How a Selling Agent Is Compensated
Generally, the listing broker cooperates with another brokerage when that competitor represents the buyer. The listing broker pays the selling brokerage a portion of the earned commission, in exchange for bringing a buyer, if that buyer then submits an offer that the seller accepts. This is referred to as a "co-op commission."
When the Listing Agent Is Also the Selling Agent
Although the listing agent is typically not the selling agent, this doesn't mean that the agent might not work in a dual agency capacity as a selling agent as well. That selling agent could work at the same brokerage as the listing agent or a competing brokerage. A sale is referred to as "dual agency" when the selling agent works at the same brokerage as the listing agent, even if the listing agent and selling agent don't know each other.
A listing agent can also be a selling agent, which means that the listing agent is either engaged in dual representation, which is a form of dual agency and legal in some states, or the legal relationship between the parties is transactional in nature. Transaction agents generally can't represent either party and must remain neutral.
Sometimes, buyers wrongly believe that they can call the listing agent to show a home and that the listing agent will somehow get them a "deal" with the seller, either directly or indirectly.
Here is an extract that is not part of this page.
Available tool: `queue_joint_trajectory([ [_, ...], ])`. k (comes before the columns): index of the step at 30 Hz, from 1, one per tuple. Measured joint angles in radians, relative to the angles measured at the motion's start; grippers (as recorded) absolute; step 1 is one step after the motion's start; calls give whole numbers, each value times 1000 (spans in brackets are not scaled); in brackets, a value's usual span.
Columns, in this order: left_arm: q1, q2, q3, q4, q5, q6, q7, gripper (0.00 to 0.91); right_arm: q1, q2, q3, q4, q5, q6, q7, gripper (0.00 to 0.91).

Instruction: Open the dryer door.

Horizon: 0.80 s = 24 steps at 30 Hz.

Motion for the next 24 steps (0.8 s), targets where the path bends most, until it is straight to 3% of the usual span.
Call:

And there are some unscrupulous agents in the industry who would love the prospect of earning a double commission so much that they might do whatever it takes to appease the buyer by violating their fiduciary responsibility. Most are ethical and won't work that way, however.
Frequently Asked Questions (FAQs)
What are the responsibilities of a listing agent?
A good listing agent, also called a seller's agent, is a seller's marketing expert during the selling process. They can help with advertising, networking, and market analysis. Also, they can help the seller know how to make their home more attractive. If it's your first time selling a home or you're looking to get the highest price without the headache of doing everything yourself, consulting with a listing agent is a good idea.
What's the difference between a buyer's agent and a real estate agent?
A buyer's agent is a type of real estate agent, but their role compared to a listing/seller's agent is quite different. A buyer's agent may never work to sell homes. Instead, they focus wholly on the needs of the buyer. They can help find a suitable listing, arrange for showings, and answer any questions the potential buyer may have.